Goal of the exercise: Go to the line in the data below that contains "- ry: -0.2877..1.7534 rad". Write it out exactly, along with every later line through the last, and nothing else.

** Given data follows **

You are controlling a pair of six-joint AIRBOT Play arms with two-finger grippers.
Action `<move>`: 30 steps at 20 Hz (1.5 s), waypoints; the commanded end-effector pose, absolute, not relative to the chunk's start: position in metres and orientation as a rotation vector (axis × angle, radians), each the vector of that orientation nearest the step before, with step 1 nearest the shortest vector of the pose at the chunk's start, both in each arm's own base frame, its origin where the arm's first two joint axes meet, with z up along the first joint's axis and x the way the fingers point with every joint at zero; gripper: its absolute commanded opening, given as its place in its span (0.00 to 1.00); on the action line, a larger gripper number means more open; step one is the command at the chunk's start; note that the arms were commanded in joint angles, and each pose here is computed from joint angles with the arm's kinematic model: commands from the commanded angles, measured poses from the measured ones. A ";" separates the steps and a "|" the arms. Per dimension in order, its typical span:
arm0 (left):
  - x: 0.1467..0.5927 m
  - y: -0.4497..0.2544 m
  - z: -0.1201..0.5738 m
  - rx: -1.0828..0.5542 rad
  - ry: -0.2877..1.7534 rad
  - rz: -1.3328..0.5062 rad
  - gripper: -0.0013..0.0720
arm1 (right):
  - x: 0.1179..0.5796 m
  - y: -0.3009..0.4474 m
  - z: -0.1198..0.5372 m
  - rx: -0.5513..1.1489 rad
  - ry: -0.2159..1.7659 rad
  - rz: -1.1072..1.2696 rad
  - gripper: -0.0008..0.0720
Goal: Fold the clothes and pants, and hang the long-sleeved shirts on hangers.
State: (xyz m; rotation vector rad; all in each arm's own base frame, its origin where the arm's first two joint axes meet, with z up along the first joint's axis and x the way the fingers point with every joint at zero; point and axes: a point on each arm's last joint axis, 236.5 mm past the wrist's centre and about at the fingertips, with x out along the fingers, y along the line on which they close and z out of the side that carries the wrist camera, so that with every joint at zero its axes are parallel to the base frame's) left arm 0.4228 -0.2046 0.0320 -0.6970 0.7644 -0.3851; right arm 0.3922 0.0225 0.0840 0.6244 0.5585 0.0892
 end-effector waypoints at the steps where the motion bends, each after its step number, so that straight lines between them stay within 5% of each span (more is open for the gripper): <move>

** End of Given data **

Response to the task:
  - ry: -0.2877..1.7534 rad
  - rz: -1.3328..0.5062 rad
  - gripper: -0.0013..0.0720
arm1 (right):
  - x: 0.1179..0.5796 m
  - y: -0.3009..0.4474 m
  - z: -0.1198..0.5372 m
  - rx: -0.5513..1.1489 rad
  - ry: -0.2159..1.7659 rad
  - rz: -1.1072..1.2696 rad
  - gripper: -0.0008..0.0720
Goal: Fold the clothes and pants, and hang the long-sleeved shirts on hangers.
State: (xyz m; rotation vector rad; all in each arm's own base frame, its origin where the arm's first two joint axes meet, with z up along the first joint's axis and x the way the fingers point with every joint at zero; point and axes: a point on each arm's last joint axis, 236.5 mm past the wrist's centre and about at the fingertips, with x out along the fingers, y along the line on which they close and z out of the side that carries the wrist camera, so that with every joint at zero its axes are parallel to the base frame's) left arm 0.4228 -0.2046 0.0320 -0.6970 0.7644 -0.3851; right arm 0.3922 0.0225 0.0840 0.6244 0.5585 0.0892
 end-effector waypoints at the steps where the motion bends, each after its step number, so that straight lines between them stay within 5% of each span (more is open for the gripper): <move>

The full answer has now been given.